The purpose of the present invention is to overcome the problems in the above-mentioned prior art, and provide a fast write-read laser pulse sequence device for time multi-mode quantum memory, so as to alleviate the low number of modes produced per unit time in the prior art , low space utilization, difficult to expand and other technical problems, so as to meet the needs of large-scale use in quantum communication.

To this end, the present invention provides a fast write-read laser pulse sequence device for time multimode quantum memory, including a write laser pulse device and a read laser pulse device symmetrical to the origin; the write laser pulse device includes at least one A group of write laser pulse devices, each group of write laser pulse devices includes a first lens, a first acousto-optic modulator, and two first 45-degree total reflection light guide mirrors distributed up and down in sequence from right to left along a straight line , the first acousto-optic modulator is located on one side of one of the first 45-degree total reflection light guide mirrors; the read laser pulse device includes at least one set of read laser pulse equipment, the read laser pulse equipment and the The number of write laser pulse devices is equal and the positions are symmetrical to the origin. The read laser pulse device includes a second lens, a second acousto-optic modulator, and two second 45-degree angles arranged up and down along a straight line from left to right. A total reflection light guide mirror, the second acousto-optic modulator is located on one side of one of the second 45-degree total reflection light guide mirrors; the origin, the focus of the first lens and the focus of the second lens coincidence; the first AOM and the second AOM are respectively controlled by FPGA to input laser pulses, the adjacent first AOMs are connected in series, and the adjacent second AOMs The light modulators are connected in series.

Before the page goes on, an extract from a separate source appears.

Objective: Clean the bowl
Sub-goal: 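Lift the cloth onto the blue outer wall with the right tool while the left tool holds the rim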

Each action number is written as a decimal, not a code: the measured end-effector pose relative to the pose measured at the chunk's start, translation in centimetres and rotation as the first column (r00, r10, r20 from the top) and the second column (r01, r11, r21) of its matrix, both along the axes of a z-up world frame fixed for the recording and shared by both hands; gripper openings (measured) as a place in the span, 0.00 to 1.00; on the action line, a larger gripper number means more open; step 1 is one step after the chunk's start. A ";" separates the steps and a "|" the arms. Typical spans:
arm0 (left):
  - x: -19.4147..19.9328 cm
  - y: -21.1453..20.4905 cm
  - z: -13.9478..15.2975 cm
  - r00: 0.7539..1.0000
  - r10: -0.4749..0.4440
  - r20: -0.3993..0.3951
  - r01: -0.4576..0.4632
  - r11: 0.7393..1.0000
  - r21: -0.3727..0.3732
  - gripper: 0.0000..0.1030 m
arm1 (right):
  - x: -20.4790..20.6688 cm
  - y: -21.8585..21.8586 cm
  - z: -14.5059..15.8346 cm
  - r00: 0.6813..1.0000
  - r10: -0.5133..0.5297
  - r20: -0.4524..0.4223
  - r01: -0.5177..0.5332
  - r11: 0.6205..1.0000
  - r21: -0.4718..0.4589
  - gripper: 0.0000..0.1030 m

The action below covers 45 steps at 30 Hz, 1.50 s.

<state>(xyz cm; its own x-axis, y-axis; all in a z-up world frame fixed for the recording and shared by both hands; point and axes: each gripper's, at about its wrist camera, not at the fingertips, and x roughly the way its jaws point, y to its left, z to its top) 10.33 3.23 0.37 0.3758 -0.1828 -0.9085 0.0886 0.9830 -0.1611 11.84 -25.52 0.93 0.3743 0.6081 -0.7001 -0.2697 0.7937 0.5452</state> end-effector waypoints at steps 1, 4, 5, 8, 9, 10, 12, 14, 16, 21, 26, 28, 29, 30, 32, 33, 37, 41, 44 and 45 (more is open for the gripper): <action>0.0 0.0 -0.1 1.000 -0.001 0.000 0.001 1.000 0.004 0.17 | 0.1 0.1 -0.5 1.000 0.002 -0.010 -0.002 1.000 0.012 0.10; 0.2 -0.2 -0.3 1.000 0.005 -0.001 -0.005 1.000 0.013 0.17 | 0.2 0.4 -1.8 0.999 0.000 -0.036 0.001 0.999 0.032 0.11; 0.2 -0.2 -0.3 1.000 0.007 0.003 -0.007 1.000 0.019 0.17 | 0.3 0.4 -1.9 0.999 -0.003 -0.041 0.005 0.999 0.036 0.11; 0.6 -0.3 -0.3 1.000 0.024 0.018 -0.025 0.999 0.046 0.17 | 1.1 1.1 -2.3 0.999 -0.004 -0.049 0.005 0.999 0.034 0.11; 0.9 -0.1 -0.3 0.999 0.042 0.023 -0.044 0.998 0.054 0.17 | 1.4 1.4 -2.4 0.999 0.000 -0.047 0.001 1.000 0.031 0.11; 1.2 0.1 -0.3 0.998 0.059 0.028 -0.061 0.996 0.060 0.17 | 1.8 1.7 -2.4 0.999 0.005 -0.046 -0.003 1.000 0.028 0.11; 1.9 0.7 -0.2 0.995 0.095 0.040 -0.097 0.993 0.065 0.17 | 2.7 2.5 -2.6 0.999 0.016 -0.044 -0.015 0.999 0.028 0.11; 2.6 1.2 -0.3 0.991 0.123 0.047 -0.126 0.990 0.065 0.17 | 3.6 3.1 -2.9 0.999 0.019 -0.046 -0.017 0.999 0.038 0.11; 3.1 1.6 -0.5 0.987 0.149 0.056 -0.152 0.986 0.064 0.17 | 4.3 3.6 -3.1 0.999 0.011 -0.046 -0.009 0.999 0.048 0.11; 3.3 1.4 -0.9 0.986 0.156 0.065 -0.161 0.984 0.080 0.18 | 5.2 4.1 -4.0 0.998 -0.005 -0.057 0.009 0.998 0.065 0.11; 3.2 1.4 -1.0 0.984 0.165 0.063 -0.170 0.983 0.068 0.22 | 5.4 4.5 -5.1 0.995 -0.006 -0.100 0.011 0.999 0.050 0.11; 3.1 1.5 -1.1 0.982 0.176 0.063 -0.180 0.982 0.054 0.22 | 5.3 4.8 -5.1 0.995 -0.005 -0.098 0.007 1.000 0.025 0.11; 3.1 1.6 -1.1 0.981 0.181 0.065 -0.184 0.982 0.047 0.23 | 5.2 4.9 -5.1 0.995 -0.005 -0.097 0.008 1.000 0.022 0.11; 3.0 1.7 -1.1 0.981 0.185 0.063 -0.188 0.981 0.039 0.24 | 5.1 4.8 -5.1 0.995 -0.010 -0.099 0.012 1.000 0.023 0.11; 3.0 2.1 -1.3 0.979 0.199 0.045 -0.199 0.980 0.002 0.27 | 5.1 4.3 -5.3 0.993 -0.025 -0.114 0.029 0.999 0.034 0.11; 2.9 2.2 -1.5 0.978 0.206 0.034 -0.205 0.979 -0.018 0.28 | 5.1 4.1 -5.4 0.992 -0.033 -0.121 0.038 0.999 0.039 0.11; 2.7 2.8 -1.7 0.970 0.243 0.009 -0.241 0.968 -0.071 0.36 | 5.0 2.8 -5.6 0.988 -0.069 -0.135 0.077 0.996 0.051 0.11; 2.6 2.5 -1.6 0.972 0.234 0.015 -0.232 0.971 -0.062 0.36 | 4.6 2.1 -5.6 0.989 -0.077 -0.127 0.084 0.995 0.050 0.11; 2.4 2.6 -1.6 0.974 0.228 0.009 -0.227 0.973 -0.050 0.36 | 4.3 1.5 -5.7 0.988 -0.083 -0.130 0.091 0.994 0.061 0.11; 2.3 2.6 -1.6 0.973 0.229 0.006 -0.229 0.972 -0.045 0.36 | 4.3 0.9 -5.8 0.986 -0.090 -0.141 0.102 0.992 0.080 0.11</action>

Further, the left and right sides of the first AOM in the horizontal direction are respectively provided with a third lens, the distances between the two third lenses and the first AOM are equal, and the third lens The diameter of the lens is not greater than half of the diameter of the first lens; the left and right sides of the second acousto-optic modulator are respectively provided with a fourth lens, and the two fourth lenses are respectively connected to the second acousto-optic modulator. The distances between the light modulators are equal, and the diameter of the fourth lens is not larger than half of the diameter of the second lens.

Further, the FPGA emits laser pulses of multiple frequencies, and the frequency difference between two adjacent laser pulses is equal.

Further, the period of the laser pulse emitted by the FPGA is 100 ns, the pulse width is 60 ns, and the pulse interval is 40 ns.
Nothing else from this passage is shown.